*WORK REQUEST*.
Give back, word for word, every line from the one containing "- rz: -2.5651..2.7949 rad" to the end of the listing, and nothing more.

*DATA SEGMENT*.

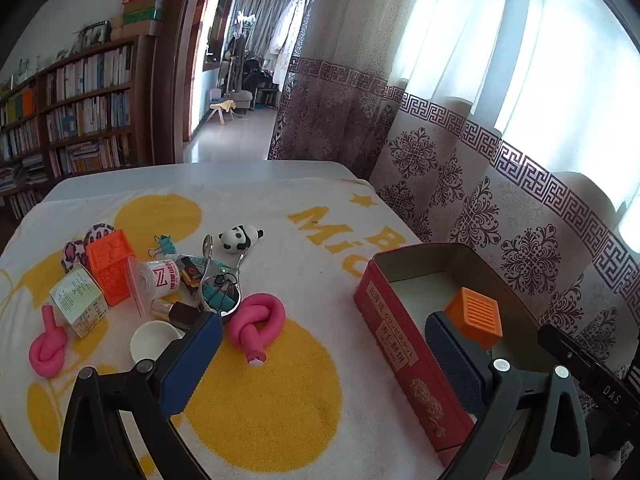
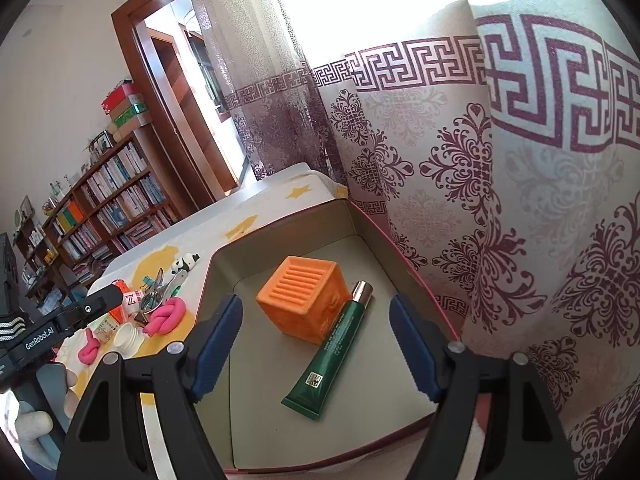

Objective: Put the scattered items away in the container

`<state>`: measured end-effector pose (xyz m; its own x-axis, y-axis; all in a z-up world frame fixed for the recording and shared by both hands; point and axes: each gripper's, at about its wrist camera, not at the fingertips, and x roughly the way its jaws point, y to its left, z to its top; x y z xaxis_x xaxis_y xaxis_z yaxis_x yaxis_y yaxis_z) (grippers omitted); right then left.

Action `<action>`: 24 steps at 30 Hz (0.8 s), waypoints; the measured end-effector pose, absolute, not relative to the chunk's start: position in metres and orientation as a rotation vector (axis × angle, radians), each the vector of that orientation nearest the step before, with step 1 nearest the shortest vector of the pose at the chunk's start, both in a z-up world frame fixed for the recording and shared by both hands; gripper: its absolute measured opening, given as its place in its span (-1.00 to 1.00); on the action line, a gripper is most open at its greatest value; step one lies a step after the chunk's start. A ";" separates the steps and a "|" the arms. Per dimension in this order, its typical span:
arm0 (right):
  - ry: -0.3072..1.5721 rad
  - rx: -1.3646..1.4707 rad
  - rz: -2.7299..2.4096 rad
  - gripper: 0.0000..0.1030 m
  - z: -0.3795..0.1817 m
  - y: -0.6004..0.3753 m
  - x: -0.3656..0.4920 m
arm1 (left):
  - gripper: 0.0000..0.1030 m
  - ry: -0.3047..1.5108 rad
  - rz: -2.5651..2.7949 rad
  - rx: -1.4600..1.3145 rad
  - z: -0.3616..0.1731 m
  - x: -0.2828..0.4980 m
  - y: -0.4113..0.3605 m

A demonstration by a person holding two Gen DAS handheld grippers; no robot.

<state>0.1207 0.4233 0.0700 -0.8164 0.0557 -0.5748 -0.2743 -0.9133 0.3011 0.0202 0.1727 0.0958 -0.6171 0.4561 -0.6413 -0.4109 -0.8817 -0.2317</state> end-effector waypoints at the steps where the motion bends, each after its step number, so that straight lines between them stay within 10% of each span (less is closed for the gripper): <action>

*ANSWER SECTION*.
  - rz: -2.5651..2.7949 rad
  - rx: -1.4600..1.3145 rad
  - z: -0.3616..0.1731 m
  - x: -0.2828..0.4980 m
  - y: -0.4113..0.3605 m

A demonstration by a person holding two Gen DAS handheld grippers; no robot.

<state>0.1207 0.4233 0.0700 -0.8164 0.0557 -0.5748 -0.2743 -0.9133 0.3011 0.0202 0.1727 0.0958 -0.6171 0.4561 -0.6413 -0.4109 -0.8817 -0.2317</state> end-effector waypoints at the steps where the motion bends, each after its step number, so that straight lines between them stay within 10% of each span (less is closed for the gripper): <action>

There is nothing further to the answer.